The task: Give back each line of the listing below that contains the string "this".

Dataset content:
☆ ☆ ☆ ☆
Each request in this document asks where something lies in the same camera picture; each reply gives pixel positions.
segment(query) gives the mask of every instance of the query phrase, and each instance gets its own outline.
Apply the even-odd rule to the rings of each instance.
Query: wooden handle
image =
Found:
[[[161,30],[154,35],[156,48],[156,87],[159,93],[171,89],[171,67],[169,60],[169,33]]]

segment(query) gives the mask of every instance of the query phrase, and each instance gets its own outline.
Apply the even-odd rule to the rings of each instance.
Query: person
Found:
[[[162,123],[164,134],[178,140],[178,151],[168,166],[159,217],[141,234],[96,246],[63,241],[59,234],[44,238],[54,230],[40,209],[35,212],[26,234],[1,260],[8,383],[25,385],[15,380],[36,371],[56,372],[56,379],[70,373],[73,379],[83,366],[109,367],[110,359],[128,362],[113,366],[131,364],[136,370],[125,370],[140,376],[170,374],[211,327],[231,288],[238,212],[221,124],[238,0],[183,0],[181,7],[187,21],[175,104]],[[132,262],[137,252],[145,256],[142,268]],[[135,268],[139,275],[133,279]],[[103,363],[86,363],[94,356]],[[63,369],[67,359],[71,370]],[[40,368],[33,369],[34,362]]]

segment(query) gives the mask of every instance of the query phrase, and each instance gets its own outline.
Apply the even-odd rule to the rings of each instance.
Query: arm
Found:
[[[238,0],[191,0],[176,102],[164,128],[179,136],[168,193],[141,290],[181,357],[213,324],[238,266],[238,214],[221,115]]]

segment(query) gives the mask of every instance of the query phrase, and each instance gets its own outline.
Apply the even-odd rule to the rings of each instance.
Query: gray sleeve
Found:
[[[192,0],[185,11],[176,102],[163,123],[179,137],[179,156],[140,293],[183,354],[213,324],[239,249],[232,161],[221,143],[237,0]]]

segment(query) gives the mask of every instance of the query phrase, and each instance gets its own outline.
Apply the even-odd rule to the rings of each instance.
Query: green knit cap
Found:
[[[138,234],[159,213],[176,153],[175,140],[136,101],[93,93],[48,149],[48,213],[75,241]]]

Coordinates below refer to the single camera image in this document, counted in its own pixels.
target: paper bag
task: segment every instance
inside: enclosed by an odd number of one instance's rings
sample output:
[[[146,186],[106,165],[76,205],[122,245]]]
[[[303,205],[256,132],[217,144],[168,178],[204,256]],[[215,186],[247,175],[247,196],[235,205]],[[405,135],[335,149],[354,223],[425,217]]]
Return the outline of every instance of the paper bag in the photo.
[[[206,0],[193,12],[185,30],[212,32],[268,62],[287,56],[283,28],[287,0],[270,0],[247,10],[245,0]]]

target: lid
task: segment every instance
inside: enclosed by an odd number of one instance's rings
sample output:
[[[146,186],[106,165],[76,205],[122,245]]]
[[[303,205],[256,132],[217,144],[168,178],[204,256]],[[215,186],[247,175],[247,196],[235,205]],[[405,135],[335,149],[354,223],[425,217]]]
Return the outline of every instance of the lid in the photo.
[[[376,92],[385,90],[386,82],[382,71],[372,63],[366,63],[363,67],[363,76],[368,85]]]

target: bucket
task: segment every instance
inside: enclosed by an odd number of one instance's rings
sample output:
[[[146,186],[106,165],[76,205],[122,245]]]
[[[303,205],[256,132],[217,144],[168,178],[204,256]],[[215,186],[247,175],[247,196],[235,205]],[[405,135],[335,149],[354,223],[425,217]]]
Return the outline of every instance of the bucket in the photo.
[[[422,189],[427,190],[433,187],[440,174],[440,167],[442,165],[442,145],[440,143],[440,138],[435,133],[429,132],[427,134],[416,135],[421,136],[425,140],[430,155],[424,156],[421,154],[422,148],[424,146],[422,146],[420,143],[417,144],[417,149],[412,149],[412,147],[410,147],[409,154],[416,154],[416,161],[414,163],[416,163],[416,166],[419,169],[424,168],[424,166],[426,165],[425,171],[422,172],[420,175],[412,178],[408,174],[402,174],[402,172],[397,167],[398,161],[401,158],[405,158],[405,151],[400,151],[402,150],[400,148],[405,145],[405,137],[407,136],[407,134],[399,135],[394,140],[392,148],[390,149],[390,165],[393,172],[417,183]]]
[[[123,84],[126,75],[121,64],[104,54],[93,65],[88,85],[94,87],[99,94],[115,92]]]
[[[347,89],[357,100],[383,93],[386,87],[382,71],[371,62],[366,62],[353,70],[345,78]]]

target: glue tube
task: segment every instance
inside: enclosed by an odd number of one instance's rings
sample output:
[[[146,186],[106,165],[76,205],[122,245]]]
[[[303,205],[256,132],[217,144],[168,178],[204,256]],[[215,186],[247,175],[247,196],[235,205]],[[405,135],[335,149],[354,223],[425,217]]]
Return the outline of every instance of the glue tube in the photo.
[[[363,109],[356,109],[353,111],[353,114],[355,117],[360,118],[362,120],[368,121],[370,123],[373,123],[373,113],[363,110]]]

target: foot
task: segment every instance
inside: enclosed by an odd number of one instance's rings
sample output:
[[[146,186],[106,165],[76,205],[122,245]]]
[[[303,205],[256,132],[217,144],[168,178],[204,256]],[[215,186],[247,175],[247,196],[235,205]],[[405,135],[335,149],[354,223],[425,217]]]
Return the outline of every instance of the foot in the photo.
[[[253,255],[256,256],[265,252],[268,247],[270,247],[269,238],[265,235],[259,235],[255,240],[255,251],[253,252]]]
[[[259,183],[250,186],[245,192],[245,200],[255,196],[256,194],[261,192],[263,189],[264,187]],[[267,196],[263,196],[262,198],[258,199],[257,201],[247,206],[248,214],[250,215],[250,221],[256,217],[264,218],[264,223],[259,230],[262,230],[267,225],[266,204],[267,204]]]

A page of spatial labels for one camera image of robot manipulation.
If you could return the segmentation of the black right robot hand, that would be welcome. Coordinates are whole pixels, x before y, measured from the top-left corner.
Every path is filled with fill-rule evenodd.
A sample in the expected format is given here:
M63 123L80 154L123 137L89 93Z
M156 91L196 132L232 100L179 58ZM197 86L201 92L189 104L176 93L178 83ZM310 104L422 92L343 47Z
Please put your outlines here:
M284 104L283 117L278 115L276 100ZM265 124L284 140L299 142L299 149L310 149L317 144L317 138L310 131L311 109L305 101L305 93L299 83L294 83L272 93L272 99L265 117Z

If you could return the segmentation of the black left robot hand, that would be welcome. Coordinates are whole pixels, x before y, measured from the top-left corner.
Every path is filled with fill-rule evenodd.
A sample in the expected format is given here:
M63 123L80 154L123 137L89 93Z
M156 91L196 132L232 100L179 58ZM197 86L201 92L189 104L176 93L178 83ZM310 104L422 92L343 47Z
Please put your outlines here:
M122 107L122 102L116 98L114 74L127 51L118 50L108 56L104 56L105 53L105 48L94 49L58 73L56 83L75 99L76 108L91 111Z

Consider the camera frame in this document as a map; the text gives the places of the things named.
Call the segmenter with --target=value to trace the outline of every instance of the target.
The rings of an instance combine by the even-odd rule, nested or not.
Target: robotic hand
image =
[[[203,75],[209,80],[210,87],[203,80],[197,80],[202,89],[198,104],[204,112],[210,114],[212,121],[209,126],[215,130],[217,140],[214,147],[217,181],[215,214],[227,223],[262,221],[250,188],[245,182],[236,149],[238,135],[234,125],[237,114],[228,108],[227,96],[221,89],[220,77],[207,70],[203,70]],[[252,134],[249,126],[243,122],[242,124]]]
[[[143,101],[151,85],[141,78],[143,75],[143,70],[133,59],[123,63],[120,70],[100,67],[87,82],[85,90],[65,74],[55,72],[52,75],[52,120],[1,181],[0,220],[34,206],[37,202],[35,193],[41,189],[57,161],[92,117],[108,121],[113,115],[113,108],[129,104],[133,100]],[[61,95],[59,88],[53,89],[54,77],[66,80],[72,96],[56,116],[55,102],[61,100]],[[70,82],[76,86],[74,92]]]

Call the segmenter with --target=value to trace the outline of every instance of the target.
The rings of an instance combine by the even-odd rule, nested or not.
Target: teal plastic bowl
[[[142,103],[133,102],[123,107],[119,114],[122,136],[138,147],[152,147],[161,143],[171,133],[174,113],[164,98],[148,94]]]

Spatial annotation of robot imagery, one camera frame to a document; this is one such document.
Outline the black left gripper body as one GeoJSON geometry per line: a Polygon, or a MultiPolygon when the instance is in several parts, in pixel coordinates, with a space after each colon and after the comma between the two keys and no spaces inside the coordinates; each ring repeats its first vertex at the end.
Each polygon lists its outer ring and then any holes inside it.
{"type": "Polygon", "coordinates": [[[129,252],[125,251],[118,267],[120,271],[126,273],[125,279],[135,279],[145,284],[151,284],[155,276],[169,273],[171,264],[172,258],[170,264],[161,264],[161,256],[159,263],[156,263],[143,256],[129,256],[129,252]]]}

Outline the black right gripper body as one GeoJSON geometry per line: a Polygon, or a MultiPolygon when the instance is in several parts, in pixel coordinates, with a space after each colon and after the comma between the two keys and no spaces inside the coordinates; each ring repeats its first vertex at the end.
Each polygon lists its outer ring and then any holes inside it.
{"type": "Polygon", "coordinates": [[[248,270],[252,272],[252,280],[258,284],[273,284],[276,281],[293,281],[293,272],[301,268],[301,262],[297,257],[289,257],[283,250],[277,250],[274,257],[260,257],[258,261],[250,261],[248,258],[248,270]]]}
☆ ☆ ☆ ☆
Task answer:
Each request in this document asks where something lies in the same camera picture; each reply gives pixel positions.
Coordinates below refer to the single camera image in this document, counted in its own pixels.
Consider the camera frame in this document as a map; the text gives the places of the things named.
Spatial annotation of robot imagery, one camera frame to a document; this is one such document.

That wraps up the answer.